Monitor Accounts Closely for Suspicious Activity
Make a habit of regularly checking or converting bank statements to csv, credit card charges, and online account activity. Look for any unfamiliar charges, password changes, withdrawals, login locations, or other red flags. Report anything suspicious to the company ASAP.
Setting up transaction alerts and notifications through your financial institutions can also help quickly detect fraud. Being proactive beats realizing days or weeks later that you’ve been hacked.
On social media, keep an eye out for malicious links or content posted from your accounts without consent as well – sometimes hackers take over profiles to launch attacks on an account owner’s connections.
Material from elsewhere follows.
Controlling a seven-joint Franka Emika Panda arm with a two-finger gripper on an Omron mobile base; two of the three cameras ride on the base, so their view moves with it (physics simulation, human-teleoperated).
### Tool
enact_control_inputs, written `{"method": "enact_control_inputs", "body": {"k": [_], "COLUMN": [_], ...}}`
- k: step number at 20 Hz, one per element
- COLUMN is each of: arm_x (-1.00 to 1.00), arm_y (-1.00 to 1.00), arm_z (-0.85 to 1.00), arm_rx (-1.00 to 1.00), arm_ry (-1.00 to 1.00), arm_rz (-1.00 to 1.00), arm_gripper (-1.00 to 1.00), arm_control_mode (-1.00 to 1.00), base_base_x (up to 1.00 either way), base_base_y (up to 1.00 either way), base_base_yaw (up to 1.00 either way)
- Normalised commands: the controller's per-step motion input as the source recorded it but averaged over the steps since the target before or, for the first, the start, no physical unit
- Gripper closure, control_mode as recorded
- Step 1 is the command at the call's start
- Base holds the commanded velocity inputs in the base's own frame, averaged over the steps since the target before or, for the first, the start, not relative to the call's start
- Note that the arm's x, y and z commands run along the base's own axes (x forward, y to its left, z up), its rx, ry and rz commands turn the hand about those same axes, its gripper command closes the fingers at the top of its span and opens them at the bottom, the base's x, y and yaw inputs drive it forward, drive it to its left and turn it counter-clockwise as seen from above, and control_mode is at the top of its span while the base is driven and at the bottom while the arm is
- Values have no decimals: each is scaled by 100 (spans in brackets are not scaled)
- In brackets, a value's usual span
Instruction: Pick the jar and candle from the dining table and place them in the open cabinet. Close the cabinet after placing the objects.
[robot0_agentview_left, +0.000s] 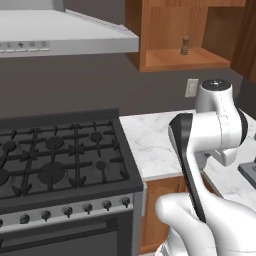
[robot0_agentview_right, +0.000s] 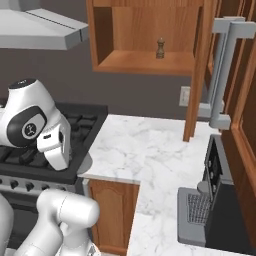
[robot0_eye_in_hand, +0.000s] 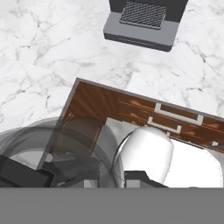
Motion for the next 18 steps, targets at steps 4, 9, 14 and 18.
{"method": "enact_control_inputs", "body": {"k": [4,9,14,18], "arm_x": [0,0,0,0], "arm_y": [0,0,0,-10], "arm_z": [0,0,0,1], "arm_rx": [0,0,0,3], "arm_ry": [0,0,0,0], "arm_rz": [0,0,0,0], "arm_gripper": [100,100,100,100], "arm_control_mode": [100,100,100,-100], "base_base_x": [34,14,0,0], "base_base_y": [-5,-9,-14,-3], "base_base_yaw": [0,0,0,0]}}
Only Shop and Share Data on Secure Sites
A tip for online shopping in general – when entering payment info or other personal data, double check that the site has “HTTPS” in the URL instead of just “HTTP.” That “S” indicates data encryption that prevents eavesdropping.
If you do need to use public Wi-Fi, implement a VPN service which encrypts all traffic in/out of your device. Still, you should avoid accessing highly sensitive accounts or data if possible though, even over VPN.
Also beware of phishing risks from public USB charging stations – only use your own cables and wall adapters rather than plugging directly into questionable open ports. Some charge stations have been discovered stealing data off connected phones.
Final Word
There’s no denying that staying vigilant takes some time and effort. But putting these phishing prevention basics into practice will give you invaluable peace of mind that your online business and hard-earned income stays protected.